Nearly 2,000 years after Pompeii was destroyed by a volcanic eruption, the ancient Roman city is still giving up its long-buried secrets.
Fantastic frescos, preserved mosaics and obscene graffiti are just some of the discoveries emerging from the largest archaeological dig at the site since the 1950s.
As teams of construction workers shore up mounds of earth pressing down on the excavated areas to prevent them crushing the ruins, archaeologists and conservationists are busy restoring newly discovered art and bolstering fragile walls.

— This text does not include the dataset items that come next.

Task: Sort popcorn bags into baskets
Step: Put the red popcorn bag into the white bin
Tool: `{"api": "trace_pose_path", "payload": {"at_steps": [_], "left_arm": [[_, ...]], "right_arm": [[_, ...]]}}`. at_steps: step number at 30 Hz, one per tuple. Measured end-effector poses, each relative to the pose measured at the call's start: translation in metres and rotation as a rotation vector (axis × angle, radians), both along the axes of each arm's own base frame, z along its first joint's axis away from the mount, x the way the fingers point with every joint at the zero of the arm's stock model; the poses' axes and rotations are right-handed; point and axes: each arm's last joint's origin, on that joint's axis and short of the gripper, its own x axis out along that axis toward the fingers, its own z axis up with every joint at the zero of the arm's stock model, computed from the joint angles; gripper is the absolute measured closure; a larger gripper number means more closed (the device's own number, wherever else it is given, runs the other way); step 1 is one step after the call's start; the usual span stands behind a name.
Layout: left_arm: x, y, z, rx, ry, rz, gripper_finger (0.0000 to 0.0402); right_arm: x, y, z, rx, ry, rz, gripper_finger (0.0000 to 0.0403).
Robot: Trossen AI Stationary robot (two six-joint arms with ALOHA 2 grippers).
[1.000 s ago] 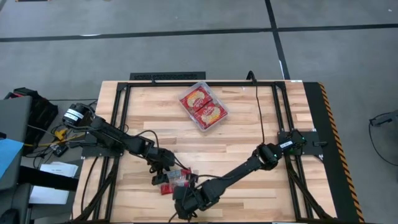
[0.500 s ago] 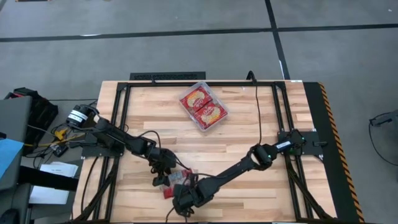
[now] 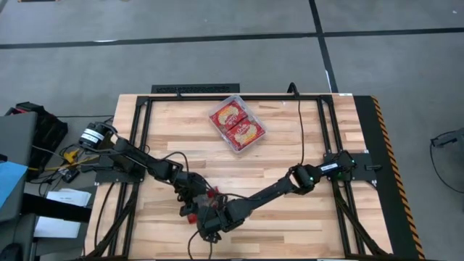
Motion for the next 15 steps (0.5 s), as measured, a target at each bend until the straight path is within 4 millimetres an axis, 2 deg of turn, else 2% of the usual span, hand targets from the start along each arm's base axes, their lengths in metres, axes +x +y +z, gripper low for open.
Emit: {"api": "trace_pose_path", "payload": {"at_steps": [5,11,15], "left_arm": [[0.001,0.001,-0.001,0.007,0.009,0.036,0.0244],[0.002,0.001,0.001,-0.096,0.068,0.075,0.0376],[0.009,0.004,0.016,-0.166,0.071,0.096,0.0379]], "right_arm": [[-0.006,0.008,0.008,-0.005,0.007,0.017,0.0388],[-0.039,0.025,0.056,-0.014,0.060,0.045,0.0391],[-0.070,0.036,0.098,-0.030,0.072,0.032,0.0386]]}}
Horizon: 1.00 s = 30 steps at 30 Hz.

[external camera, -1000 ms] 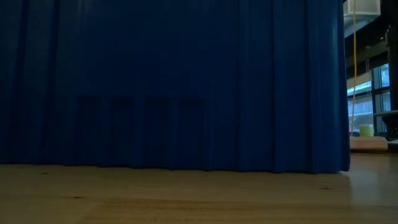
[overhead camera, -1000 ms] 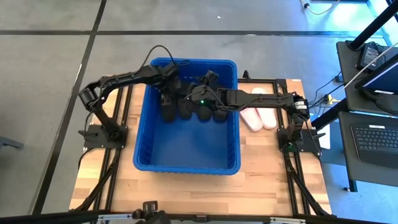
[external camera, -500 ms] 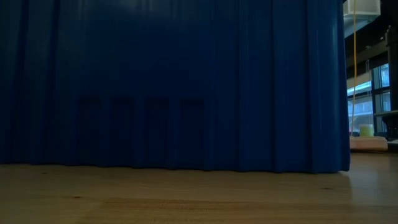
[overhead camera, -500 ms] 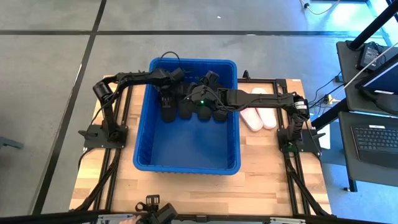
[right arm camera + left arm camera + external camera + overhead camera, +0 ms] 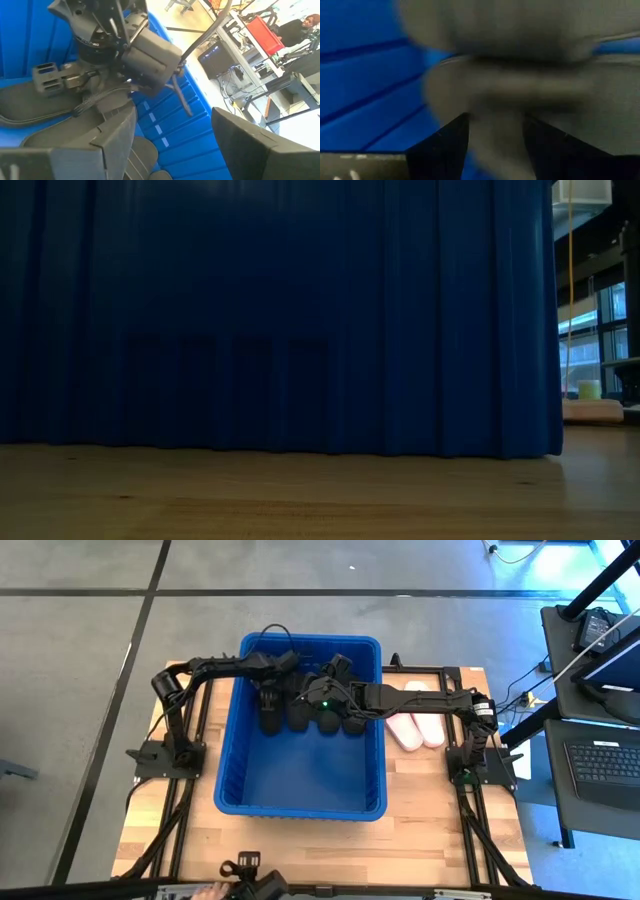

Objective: Pick and place slides into bin
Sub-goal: Put the black slipper into the blue bin, then put the pink slipper into the blue bin

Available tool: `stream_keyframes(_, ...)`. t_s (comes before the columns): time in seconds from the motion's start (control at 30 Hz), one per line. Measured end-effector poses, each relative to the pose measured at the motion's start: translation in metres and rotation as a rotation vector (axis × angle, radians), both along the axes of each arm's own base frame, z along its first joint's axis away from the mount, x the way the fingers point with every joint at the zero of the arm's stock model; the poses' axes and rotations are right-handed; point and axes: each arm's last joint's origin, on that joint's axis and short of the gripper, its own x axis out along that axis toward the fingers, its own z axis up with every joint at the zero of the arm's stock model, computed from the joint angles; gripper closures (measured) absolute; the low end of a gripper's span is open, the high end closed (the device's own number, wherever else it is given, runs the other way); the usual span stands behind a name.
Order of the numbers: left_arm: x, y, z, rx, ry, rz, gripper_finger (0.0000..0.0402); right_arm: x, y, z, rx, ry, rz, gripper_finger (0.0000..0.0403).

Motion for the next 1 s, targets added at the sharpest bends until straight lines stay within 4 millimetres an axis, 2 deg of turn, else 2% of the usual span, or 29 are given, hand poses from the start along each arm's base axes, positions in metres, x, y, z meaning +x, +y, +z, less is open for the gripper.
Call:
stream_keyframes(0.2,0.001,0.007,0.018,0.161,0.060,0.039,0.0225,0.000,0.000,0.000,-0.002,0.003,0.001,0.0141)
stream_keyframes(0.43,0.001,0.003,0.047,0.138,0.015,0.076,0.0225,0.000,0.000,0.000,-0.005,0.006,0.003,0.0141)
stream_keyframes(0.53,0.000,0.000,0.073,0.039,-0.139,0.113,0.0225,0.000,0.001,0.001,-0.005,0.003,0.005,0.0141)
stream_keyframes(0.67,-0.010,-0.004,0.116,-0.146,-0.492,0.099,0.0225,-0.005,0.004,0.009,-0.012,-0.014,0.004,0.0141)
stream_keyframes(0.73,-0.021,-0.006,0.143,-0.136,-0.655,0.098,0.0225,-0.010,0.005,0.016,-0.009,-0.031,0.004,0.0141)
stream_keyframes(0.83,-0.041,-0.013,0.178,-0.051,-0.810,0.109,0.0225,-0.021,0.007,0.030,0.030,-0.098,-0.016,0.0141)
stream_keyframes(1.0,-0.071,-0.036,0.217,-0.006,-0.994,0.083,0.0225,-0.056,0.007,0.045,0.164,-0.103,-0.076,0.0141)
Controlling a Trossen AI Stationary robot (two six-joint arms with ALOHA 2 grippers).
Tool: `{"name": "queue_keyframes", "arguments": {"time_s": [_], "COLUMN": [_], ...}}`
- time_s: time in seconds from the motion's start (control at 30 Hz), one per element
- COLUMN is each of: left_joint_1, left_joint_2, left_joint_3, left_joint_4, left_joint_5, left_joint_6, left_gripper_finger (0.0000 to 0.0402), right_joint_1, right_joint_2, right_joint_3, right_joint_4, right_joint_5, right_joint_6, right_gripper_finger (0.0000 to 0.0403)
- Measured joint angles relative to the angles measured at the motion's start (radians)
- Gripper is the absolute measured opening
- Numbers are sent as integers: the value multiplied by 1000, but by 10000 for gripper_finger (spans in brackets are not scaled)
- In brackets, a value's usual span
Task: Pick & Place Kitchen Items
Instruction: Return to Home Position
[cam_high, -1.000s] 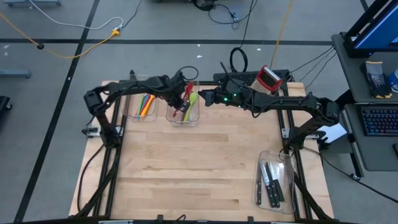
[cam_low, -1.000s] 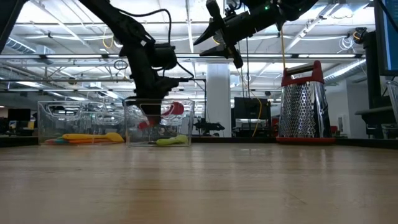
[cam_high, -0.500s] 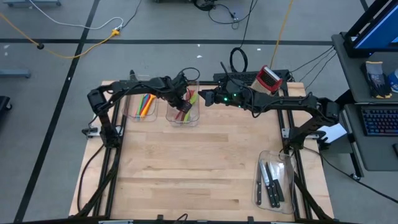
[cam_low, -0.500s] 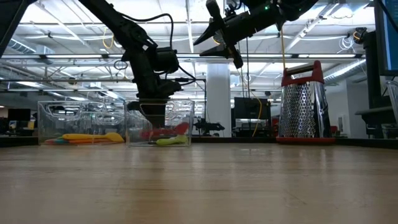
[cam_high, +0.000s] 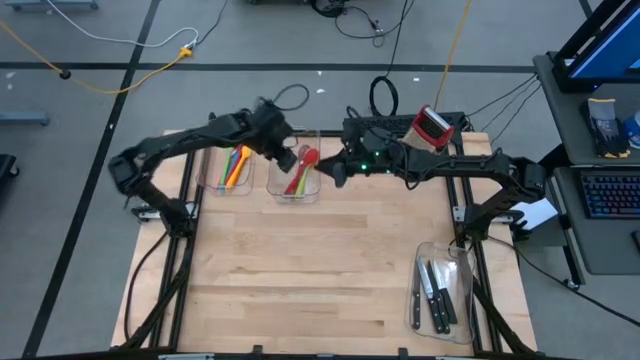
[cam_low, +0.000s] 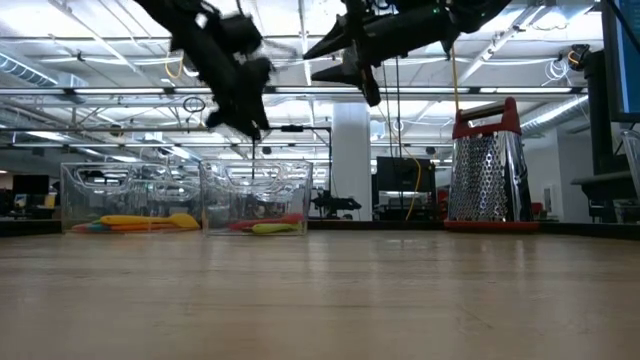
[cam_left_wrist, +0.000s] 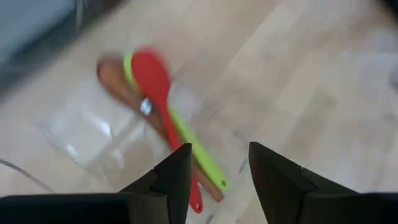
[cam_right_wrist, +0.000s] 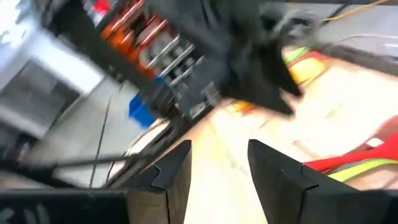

The burst of activity marks the final stages of the “Great Pompeii Project”, launched in 2012 after a spate of cave-ins, with the European Union and Italian State handing over €105 million euros ($118 million) to halt the decay.
“The risk of collapse, of serious damage is past. Now Pompeii is quite safe,” said Francesco Muscolino, 42, an archaeologist working on the programme.
The extensive conservation work has enabled scholars to uncover a few more areas of Pompeii still buried under volcanic debris, including two large houses, alleyways, highly decorated interiors and a brightly coloured snack bar.
Pompeii was submerged by volcanic ash when Mount Vesuvius exploded in AD 79, killing thousands of Romans who had no idea they were living beneath one of Europe’s biggest volcanoes.
Memory of the catastrophe faded over time and it was not until 1748 that any meaningful exploration was undertaken.
In 2010, less than 15% of the excavated area was accessible to tourists, wild dogs roamed the paved streets, and only 10 buildings were open, against 64 in 1956.
Today, around 70% of the uncovered city is accessible and more than 30 fully restored buildings can be visited.